# Shiatsu Massager Props



## joker

Just trying to compile shiatsu powered prop ideas here. Please post any you've done or seen as well.

Thanks

Spooky Sam's Zombie Grave Escape

A Spider victim
Spider Victim Video remix by doubledekn - Photobucket

*^Click image to view video^*

^Click image to view video^

Parts list for Massage to Spider Victim
Shiatsu Massager
2 hinges
Light Chain - 5'
Wood screws
Board 1/2 x 4" x 5'
Chicken wire
Dressing:
Head/Face/Mask
Cloth/Clothing
Spiderweb
Spiders

Northern Touches toxic thrasher
2006Halloween2069.flv video by ace22photo - [email protected]@[email protected]@http://vid116.photobucket.com/player.swf?file=http://vid116.photobucket.com/albums/o24/ace22photo/[email protected]@[email protected]@[email protected]@[email protected]@[email protected]@[email protected]@o24/ace22photo/2006Halloween2069


----------



## BTH

This is a copy of Spookysams fabulous Zombie Grave Escape. My rendition was a hit at my house last year and it really didn't cost much to build.

Zombie Escape video by indianaholmes - [email protected]@[email protected]@http://vid6.photobucket.com/player.swf?file=http://vid6.photobucket.com/albums/y220/indianaholmes/[email protected]@[email protected]@[email protected]@[email protected]@[email protected]@[email protected]@y220/indianaholmes/100_4185


----------



## Just Whisper

I love this post as I have a massager sitting here waiting for me to give it life.
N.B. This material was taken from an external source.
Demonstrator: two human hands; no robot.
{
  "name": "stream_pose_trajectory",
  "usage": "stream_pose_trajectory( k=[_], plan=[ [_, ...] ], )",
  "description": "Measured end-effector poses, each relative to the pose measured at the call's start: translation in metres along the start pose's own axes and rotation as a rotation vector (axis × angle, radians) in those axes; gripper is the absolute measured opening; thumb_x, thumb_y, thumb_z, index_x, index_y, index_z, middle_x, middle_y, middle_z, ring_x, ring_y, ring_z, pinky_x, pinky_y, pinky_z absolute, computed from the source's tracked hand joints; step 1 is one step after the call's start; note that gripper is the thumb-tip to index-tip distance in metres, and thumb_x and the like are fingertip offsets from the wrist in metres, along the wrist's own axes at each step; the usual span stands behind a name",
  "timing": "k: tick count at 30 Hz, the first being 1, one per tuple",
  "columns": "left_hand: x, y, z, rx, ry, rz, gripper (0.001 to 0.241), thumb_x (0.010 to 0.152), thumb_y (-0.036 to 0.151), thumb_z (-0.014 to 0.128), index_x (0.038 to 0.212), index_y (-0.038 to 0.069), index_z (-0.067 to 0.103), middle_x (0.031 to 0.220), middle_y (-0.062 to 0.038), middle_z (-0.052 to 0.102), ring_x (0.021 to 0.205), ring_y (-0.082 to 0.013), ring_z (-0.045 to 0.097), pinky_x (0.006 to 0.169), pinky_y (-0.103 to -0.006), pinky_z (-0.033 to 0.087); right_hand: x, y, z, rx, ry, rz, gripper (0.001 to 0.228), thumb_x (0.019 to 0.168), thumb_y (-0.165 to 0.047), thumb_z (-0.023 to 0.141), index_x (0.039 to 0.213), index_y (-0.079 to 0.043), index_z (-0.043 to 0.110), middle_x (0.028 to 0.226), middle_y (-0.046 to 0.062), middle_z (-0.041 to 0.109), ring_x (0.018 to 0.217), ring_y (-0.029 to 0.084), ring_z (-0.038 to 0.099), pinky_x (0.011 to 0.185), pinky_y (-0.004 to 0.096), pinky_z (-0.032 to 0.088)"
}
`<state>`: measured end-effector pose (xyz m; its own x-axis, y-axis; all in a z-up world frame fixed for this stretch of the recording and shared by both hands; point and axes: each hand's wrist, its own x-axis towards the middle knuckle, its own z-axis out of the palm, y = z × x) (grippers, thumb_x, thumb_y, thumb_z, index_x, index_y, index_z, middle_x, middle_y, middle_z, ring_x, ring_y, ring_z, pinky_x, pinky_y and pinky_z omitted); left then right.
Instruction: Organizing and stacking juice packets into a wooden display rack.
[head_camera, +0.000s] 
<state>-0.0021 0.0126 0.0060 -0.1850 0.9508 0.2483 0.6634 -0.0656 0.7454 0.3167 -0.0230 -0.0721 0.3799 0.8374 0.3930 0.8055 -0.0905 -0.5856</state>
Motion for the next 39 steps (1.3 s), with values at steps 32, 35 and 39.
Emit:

I just can't decide what to build...so many options. I want to see more, more, more....hurry.


----------



## Spooky1

I'd love to make a Zombie Grave Escape, but I haven't had any luck finding a Shiatsu Massager. Where can I find one?


----------



## Monk

pics and video aren't available on my computer here at work.


----------



## Hallowennie315

Spooky1 said:


> I'd love to make a Zombie Grave Escape, but I wasn't having any luck finding a Shiatsu Massager. Where can I find one?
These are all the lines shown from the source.